> _Exercise objective_
Return every line of the listing, exactly as it reads.

> _Recorded data_
*** Block opens ***

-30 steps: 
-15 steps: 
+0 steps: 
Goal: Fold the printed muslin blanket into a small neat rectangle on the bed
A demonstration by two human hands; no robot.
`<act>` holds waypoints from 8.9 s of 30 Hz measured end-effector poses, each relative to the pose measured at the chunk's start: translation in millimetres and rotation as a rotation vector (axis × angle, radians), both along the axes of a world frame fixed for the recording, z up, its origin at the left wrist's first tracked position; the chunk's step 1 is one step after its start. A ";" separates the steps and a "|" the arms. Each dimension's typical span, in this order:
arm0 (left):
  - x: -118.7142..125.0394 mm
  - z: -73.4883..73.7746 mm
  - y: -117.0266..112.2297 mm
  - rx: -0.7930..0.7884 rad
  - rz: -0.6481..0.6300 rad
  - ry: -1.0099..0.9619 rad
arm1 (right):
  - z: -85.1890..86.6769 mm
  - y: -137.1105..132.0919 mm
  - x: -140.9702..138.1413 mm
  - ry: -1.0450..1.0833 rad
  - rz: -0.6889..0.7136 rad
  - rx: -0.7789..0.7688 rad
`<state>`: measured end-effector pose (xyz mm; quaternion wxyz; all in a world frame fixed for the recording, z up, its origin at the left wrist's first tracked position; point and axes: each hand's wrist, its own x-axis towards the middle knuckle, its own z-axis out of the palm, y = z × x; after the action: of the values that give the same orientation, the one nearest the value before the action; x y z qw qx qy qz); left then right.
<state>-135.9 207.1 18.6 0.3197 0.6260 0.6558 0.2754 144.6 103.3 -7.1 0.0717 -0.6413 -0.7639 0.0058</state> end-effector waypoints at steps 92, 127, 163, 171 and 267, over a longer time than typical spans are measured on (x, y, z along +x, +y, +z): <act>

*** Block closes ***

> _Solution_
-30 steps: 
-15 steps: 
+0 steps: 
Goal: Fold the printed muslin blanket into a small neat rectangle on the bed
A demonstration by two human hands; no robot.
`<act>` holds waypoints from 8.9 s of 30 Hz measured end-effector poses, each relative to the pose measured at the chunk's start: translation in millimetres and rotation as a rotation vector (axis × angle, radians), both along the axes of a world frame fixed for the recording, z up, its origin at the left wrist's first tracked position; the chunk's step 1 is one step after its start. A ";" separates the steps and a "|" the arms. Each dimension's typical span, in this order:
arm0 (left):
  - x: -118.7142..125.0394 mm
  - z: -73.4883..73.7746 mm
  - y: -117.0266..112.2297 mm
  - rx: -0.7930..0.7884 rad
  - rz: -0.6481..0.6300 rad
  - ry: -1.0099..0.9619 rad
arm1 (right):
  - z: -85.1890..86.6769 mm
  - y: -137.1105..132.0919 mm
  - x: -140.9702..138.1413 mm
  - ry: -1.0450..1.0833 rad
  - rz: -0.6889..0.7136 rad
  - rx: -0.7789..0.7688 rad
`<state>`: measured end-effector pose (xyz mm; quaternion wxyz; all in a world frame fixed for the recording, z up, its origin at the left wrist's first tracked position; point and axes: each hand's wrist, its own x-axis towards the middle knuckle, its own z-axis out of the palm, y = z × x; after the action: of the values that give the same orientation, the one nearest the value before the action; x y z qw qx qy qz); left then right.
<state>-135.9 207.1 18.6 0.3197 0.6260 0.6558 0.2754 144.6 103.3 -7.1 0.0717 -0.6413 -0.7639 0.0058</state> end-effector waypoints at steps 92, 127, 163, 171 and 267, over a longer time than typical spans are measured on (x, y, z along +x, +y, +z): <act>

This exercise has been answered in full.